• TASK REQUIREMENTS
Write out the stretch of lines below that begins at the line with "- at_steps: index" and ends at the line with "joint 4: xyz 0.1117", including both, exactly as given and nothing more.

• MATERIAL FOR THIS TASK
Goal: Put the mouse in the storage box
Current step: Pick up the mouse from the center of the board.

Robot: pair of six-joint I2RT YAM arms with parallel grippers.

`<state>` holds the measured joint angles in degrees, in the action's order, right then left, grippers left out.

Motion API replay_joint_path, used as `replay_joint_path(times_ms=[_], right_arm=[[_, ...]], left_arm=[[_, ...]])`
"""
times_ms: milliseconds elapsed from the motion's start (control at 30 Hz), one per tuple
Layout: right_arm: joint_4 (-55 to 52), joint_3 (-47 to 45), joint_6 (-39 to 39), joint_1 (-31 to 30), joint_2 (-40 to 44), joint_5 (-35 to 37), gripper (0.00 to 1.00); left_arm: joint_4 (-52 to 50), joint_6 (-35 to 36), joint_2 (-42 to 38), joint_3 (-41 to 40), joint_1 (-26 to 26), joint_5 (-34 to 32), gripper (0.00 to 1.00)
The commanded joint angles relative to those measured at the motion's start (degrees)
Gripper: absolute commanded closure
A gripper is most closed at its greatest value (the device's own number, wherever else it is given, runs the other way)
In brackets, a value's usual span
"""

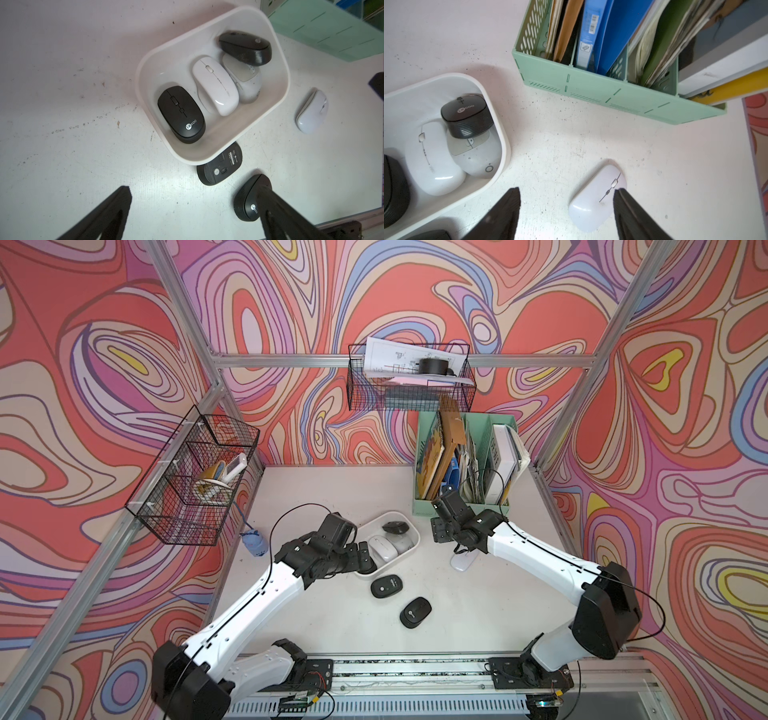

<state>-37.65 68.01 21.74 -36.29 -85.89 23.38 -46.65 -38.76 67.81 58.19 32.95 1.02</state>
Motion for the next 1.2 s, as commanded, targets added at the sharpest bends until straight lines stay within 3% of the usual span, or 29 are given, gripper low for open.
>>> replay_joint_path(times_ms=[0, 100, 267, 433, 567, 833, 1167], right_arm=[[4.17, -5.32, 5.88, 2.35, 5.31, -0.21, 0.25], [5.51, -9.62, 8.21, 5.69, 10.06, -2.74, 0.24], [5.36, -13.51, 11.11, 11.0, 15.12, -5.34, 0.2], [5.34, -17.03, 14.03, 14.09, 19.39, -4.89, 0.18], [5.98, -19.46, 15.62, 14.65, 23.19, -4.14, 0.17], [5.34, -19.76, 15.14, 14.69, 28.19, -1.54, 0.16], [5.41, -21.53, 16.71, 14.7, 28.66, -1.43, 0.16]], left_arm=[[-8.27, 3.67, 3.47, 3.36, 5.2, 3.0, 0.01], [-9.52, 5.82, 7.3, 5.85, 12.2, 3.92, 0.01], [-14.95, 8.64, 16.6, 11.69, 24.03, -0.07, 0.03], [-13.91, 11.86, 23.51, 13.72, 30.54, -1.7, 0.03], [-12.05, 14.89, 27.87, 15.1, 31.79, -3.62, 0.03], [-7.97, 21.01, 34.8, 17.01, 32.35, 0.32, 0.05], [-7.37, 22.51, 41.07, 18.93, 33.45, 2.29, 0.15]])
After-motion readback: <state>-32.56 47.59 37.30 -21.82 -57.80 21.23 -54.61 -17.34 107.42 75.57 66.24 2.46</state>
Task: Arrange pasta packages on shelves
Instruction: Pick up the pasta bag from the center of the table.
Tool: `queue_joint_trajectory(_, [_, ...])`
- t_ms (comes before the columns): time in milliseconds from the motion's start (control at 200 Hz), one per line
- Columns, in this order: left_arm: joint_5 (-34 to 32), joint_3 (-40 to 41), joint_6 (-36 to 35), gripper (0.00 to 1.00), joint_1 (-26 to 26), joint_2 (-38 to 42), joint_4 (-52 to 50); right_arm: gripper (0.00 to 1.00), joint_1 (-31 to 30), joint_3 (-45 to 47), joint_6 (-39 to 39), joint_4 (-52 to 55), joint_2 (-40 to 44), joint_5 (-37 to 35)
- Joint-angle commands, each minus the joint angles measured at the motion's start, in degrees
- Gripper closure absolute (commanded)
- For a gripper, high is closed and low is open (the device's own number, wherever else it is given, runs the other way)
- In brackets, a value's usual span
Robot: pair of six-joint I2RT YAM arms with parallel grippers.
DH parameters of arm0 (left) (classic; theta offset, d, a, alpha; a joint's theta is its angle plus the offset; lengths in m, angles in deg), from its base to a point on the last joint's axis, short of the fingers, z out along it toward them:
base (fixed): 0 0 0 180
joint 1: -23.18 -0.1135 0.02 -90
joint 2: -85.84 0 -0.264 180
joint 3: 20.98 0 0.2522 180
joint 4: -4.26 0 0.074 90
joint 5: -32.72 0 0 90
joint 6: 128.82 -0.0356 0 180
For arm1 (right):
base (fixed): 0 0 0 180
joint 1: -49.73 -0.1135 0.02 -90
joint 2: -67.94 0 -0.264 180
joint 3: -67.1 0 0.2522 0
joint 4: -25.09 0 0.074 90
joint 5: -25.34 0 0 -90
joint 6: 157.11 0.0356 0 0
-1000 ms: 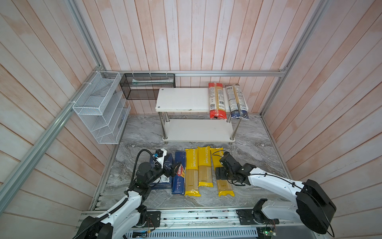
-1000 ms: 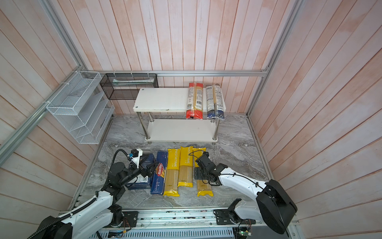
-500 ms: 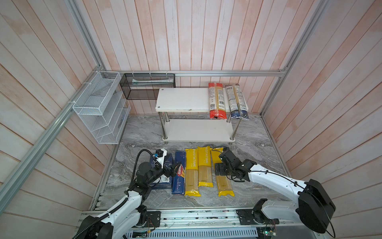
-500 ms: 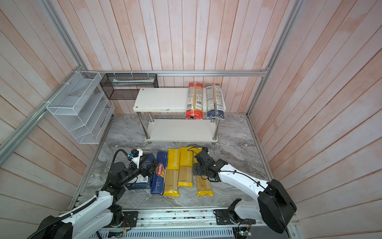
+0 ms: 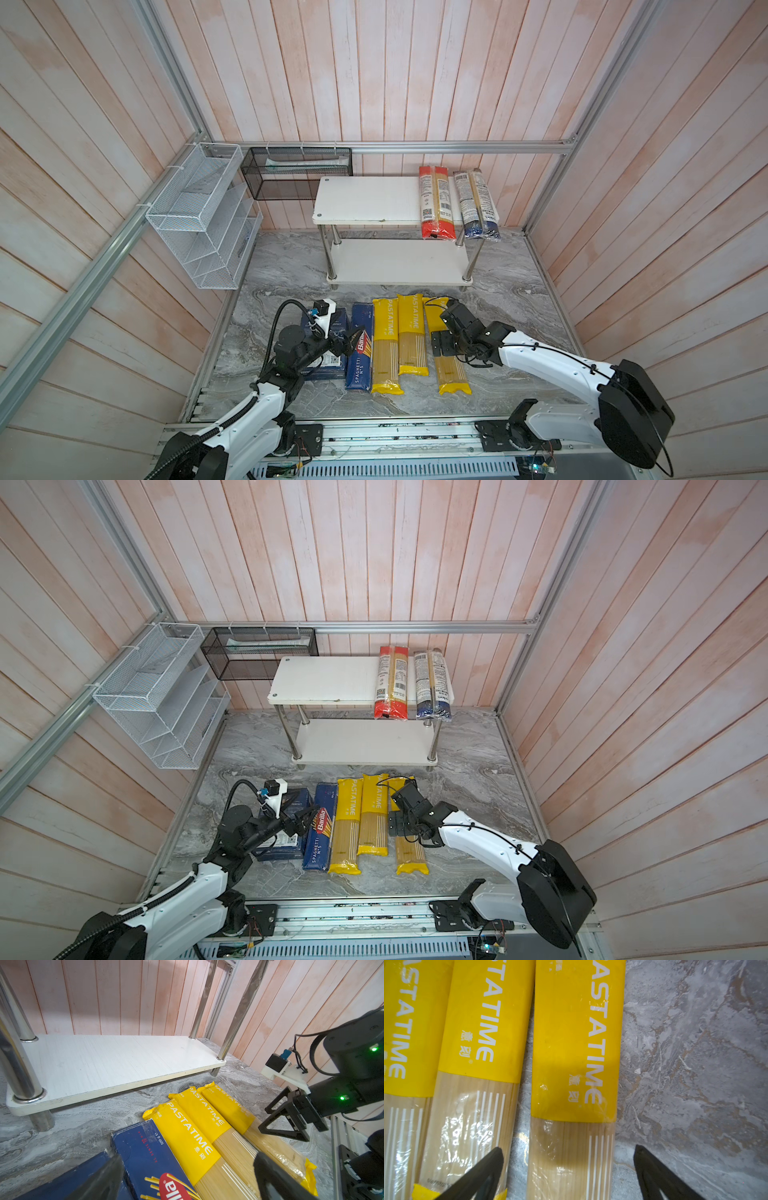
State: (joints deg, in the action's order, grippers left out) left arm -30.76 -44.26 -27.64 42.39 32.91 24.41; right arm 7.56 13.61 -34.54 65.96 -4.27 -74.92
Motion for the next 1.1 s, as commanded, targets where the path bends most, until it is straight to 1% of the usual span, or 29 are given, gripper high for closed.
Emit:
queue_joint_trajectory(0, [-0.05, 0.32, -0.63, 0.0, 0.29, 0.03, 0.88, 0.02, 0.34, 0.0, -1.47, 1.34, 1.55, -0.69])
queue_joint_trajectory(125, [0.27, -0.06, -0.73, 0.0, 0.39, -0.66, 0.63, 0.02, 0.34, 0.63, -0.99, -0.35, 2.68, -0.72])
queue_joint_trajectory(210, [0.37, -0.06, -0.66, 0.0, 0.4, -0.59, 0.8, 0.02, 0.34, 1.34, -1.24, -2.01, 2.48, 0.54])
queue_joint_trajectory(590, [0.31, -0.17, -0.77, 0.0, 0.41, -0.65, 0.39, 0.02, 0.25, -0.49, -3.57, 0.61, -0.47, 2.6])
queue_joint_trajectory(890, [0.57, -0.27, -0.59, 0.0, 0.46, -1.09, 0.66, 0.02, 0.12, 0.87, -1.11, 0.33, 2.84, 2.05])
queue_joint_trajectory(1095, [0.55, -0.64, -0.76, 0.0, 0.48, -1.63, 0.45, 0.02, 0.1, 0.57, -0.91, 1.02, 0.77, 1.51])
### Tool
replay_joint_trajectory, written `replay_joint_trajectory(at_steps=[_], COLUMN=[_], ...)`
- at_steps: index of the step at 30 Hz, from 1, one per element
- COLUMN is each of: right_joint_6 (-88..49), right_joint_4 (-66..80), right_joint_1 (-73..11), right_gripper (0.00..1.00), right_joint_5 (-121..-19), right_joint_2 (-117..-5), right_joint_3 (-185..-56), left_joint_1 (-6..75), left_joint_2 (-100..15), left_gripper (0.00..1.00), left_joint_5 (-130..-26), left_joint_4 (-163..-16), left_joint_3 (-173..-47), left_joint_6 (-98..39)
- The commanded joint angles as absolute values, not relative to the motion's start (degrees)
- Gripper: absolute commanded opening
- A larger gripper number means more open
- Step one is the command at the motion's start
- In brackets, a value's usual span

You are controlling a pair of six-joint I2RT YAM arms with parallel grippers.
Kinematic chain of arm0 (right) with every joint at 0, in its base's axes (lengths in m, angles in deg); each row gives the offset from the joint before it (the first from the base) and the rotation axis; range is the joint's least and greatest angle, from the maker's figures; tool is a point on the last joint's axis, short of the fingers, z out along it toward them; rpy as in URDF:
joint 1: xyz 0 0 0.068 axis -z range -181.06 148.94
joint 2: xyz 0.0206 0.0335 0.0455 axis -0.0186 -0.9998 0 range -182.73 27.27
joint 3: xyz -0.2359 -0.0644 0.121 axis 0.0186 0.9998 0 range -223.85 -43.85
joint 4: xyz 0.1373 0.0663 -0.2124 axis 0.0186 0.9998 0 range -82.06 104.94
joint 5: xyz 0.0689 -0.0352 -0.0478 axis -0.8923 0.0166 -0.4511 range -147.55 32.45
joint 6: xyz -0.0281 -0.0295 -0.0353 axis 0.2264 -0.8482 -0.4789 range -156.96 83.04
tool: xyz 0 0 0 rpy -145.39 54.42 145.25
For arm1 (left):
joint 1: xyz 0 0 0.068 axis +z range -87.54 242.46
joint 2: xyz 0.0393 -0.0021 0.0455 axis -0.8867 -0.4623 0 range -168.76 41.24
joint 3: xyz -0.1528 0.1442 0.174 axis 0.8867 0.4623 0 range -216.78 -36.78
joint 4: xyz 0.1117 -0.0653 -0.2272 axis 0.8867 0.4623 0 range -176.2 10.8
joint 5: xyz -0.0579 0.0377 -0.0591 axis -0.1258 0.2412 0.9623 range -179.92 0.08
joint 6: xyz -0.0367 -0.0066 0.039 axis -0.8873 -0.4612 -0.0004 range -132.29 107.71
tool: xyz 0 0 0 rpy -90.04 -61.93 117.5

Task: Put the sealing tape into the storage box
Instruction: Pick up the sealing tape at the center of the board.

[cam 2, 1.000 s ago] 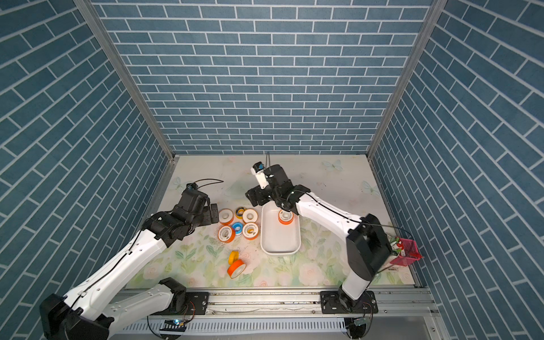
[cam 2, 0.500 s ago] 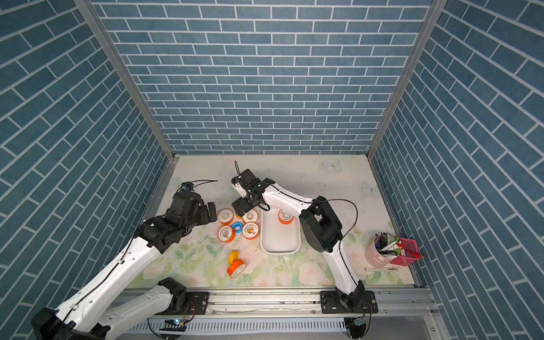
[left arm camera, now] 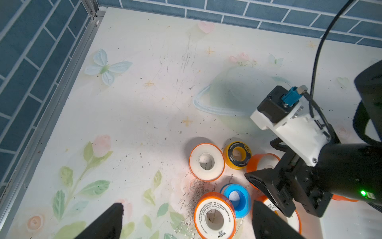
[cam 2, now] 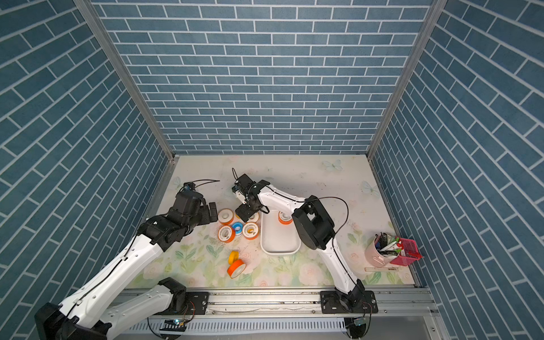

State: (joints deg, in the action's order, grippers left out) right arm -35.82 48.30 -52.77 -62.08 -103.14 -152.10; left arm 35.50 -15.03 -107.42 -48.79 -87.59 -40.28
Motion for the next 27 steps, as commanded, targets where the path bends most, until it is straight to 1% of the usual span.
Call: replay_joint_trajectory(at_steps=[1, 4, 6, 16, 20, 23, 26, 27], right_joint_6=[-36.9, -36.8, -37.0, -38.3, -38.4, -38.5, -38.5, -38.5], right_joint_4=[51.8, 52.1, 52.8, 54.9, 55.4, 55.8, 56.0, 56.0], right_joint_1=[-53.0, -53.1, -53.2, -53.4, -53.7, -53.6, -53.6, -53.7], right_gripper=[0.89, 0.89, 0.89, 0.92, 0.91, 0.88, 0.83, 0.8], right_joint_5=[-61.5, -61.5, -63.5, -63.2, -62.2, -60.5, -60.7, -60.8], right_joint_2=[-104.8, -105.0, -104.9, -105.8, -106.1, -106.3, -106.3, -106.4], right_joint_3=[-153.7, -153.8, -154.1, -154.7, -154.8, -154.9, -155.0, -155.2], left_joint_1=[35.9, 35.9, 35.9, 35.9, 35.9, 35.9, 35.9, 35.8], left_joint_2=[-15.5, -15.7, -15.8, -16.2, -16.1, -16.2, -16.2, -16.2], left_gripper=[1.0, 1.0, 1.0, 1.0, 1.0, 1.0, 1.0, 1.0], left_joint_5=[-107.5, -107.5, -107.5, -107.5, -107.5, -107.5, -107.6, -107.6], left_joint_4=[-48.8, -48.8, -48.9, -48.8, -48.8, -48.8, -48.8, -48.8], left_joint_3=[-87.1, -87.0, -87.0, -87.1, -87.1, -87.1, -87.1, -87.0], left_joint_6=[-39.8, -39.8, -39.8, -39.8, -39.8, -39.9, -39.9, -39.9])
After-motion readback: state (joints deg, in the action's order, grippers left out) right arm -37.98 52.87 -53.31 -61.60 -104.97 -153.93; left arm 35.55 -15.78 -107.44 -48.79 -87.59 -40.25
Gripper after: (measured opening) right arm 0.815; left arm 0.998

• EXERCISE RESULT
- at_steps: index of the step at 30 Hz, from 1, one per element
- COLUMN is each of: right_joint_6 (-88..49), right_joint_4 (-66..80), right_joint_1 (-73..11), right_gripper (0.00..1.00), right_joint_5 (-121..-19), right_joint_2 (-117..-5), right_joint_3 (-185..-56), left_joint_1 (-6..75), left_joint_2 (-100..15), left_gripper (0.00..1.00), left_joint_5 (-130..-26), left_joint_4 (-163..-16), left_joint_3 (-173..-47), left_joint_6 (-98..39)
- The commanded joint angles as absolute values, not relative to the motion's start (degrees)
- Gripper: absolute commanded opening
- A larger gripper number means more open
- Step one is the command at the motion's start
- In brackets, a value's usual span

You are controlling a pair of six-joint I2RT YAM arms with parallel grippers.
Kinematic chain of arm0 (right) with every joint at 0, in its base's axes (lengths in m, angles in deg); each row gives the offset from the joint before it (the first from the base) and the rotation axis; range is the joint's least and greatest angle, from the maker's figures; tool is a point on the last joint's axis, short of the fingers, z out along it toward them; rpy as in URDF:
joint 1: xyz 0 0 0.068 axis -z range -181.06 148.94
joint 2: xyz 0.0206 0.0335 0.0455 axis -0.0186 -0.9998 0 range -182.73 27.27
joint 3: xyz -0.2359 -0.0644 0.121 axis 0.0186 0.9998 0 range -223.85 -43.85
joint 4: xyz 0.1373 0.0663 -0.2124 axis 0.0186 0.9998 0 range -82.06 104.94
joint 5: xyz 0.0689 -0.0352 -0.0478 axis -0.8923 0.0166 -0.4511 range -147.55 32.45
joint 6: xyz -0.0281 -0.0295 -0.0353 axis 0.2264 -0.8482 -0.4789 range -156.96 83.04
tool: xyz 0 0 0 rpy -145.39 54.42 145.25
For arm1 (left):
joint 1: xyz 0 0 0.068 axis +z range -87.54 242.46
joint 2: xyz 0.0393 -0.0021 0.0455 axis -0.8867 -0.4623 0 range -168.76 41.24
joint 3: xyz -0.1528 0.1442 0.174 axis 0.8867 0.4623 0 range -216.78 -36.78
joint 4: xyz 0.1117 -0.0653 -0.2272 axis 0.8867 0.4623 0 range -176.2 10.8

With that, the exercise is finished.